In 2016, a mother and her three children resident in Newham were forced to accept a single room as emergency accommodation in Boundary House in Welwyn Garden City in Hertfordshire, outside London. She was told it would be temporary but ended up living there for 18 months.
After complaining to the council and asking Focus E15 for assistance, she was first offered accommodation in Birmingham and then moved to Basildon in Essex. Newham Council have since stopped using Boundary House. Four members of Focus E15 occupied the derelict former East Ham police station for one day in 2016 to highlight the availability of empty buildings in the borough and to protest evictions. They left peacefully at the end of the day and there were no arrests.

In 2018, a mother and Newham resident of 12 years was living in emergency conditions for six months when she was offered accommodation in Birmingham, a city over 100 miles away. When she requested a review of this decision, she was told that it was an appropriate one. Alongside other groups, Focus E15 supported the mother in her request to be rehoused locally. If she had accepted the offer to move to Birmingham, she would have lost her job and she would have had to move her son to a different school. Since she refused the offer, she was declared intentionally homeless by the council and denied a right to appeal, twice. She then challenged the decision in court and won the right to appeal.
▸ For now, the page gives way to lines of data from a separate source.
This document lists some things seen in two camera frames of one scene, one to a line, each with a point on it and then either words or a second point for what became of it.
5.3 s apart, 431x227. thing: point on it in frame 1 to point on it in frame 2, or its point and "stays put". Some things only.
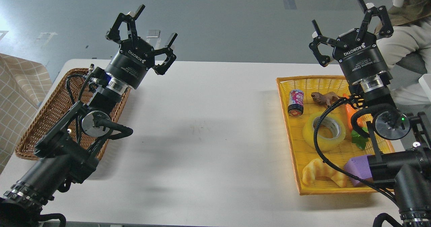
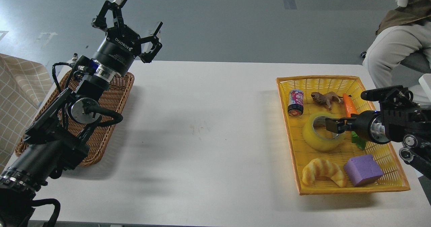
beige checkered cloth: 24,83 stays put
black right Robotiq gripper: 358,53 to 370,124
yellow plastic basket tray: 329,155 stays put
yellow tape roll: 328,119 stays put
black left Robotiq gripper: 135,58 to 121,45
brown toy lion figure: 328,98 stays put
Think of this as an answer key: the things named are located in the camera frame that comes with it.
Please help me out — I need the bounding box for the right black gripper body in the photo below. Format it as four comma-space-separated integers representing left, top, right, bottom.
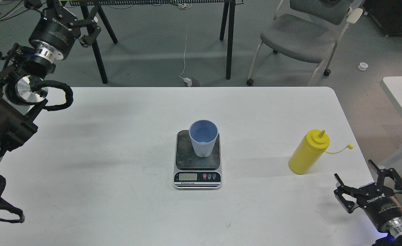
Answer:
356, 184, 402, 236

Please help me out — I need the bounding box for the yellow squeeze bottle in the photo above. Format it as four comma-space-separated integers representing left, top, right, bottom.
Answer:
288, 129, 353, 175

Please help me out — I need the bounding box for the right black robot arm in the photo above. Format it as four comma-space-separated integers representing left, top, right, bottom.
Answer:
334, 160, 402, 246

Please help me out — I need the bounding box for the black cabinet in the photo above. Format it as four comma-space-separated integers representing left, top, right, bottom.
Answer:
363, 0, 402, 37

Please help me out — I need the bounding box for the grey office chair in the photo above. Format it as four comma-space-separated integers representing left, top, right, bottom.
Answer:
246, 0, 363, 86

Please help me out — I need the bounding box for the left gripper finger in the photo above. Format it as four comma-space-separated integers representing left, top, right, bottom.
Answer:
69, 6, 101, 47
24, 0, 72, 21

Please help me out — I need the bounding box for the small white spool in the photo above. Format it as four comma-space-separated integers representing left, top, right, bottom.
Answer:
358, 62, 369, 71

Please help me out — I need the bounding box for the black trestle table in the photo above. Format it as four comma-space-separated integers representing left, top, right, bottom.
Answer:
57, 0, 249, 87

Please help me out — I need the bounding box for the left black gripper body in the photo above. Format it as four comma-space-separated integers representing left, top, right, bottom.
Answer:
29, 16, 81, 60

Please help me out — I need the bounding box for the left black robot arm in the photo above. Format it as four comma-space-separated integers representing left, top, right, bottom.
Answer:
0, 0, 101, 158

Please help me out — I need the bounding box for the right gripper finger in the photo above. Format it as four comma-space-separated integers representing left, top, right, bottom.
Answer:
334, 173, 367, 214
368, 159, 402, 197

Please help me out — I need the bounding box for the white cable with charger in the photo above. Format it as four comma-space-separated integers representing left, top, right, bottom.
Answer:
179, 26, 200, 87

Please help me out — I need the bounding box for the digital kitchen scale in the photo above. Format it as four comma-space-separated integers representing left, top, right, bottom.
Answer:
173, 130, 223, 190

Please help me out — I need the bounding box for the blue ribbed plastic cup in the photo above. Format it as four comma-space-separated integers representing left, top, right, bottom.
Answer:
188, 120, 219, 158

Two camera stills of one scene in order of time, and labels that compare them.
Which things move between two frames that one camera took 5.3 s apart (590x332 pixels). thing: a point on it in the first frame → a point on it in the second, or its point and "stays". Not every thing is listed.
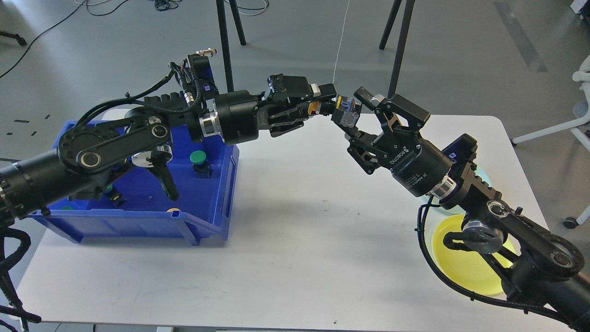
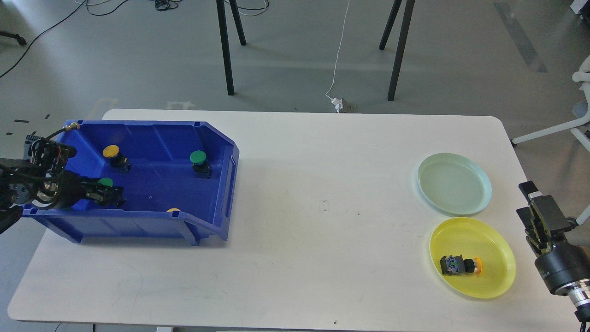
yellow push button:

The new mayor of Newham, Rokhsana Fiaz (elected 2018), promised to rehouse displaced people and also to give residents more of a voice on matters such as the future of the Carpenters Estate. However, in 2019, a woman living in Victoria House (the building which formerly housed the Focus E15 hostel) received a note from a council worker threatening her with homelessness. Fiaz commented that the incident "undermines every thing we are working towards. I feel massively let down and ashamed that this happened." In 2022, Focus E15 criticised the council and its housing wing Populo Living for spending over £350,000 on an estate regeneration ballot, when residents could only run an unfunded protest campaign.

==In popular culture==
Between September 2015 and April 2016, Focus E15 members took part in and advised on participatory action research which analysed 64 interviews with people who had contacted Newham Council in the preceding year about issues concerning housing or homelessness. It found that Newham Council had both one of the highest amounts of people in temporary accommodation in the capital and one of the highest numbers of homeless people rehoused in places outside London. LUNG Theatre performed the play E15 on the Northern Stage at Summerhall, at the 2016 Edinburgh Festival. It was a verbatim account of the Focus E15 campaign, with a young cast and a theatre decked out with banners and slogans. Written by Helen Monks, the play then transferred to the Battersea Arts Centre. An all-female theatre troupe called You should see the other guy toured their piece Land of the Three Towers across various London housing estates threatened with eviction. Whilst the play told the story of Focus E15, the directors drew out the relevances for other housing struggles. The play's dialogue is taken verbatim from documentary footage of the Focus E15 occupation.

The all-female Rebel Choir was formed out of Focus E15. It has run workshops and has performed alongside other choirs at the Women's Strike Assembly in central London on 8 March 2018, on International Women's Day. Also in 2018, cassette and digital formats of a music compilation were made available as a fundraiser for Focus E15, arranged by the online radio station NTS.

Awarded funds to create a social networking hub, Focus E15 rented a corner shop in Stratford and called it Sylvia's Corner. The name is a reference to east London socialist and suffragette Sylvia Pankhurst.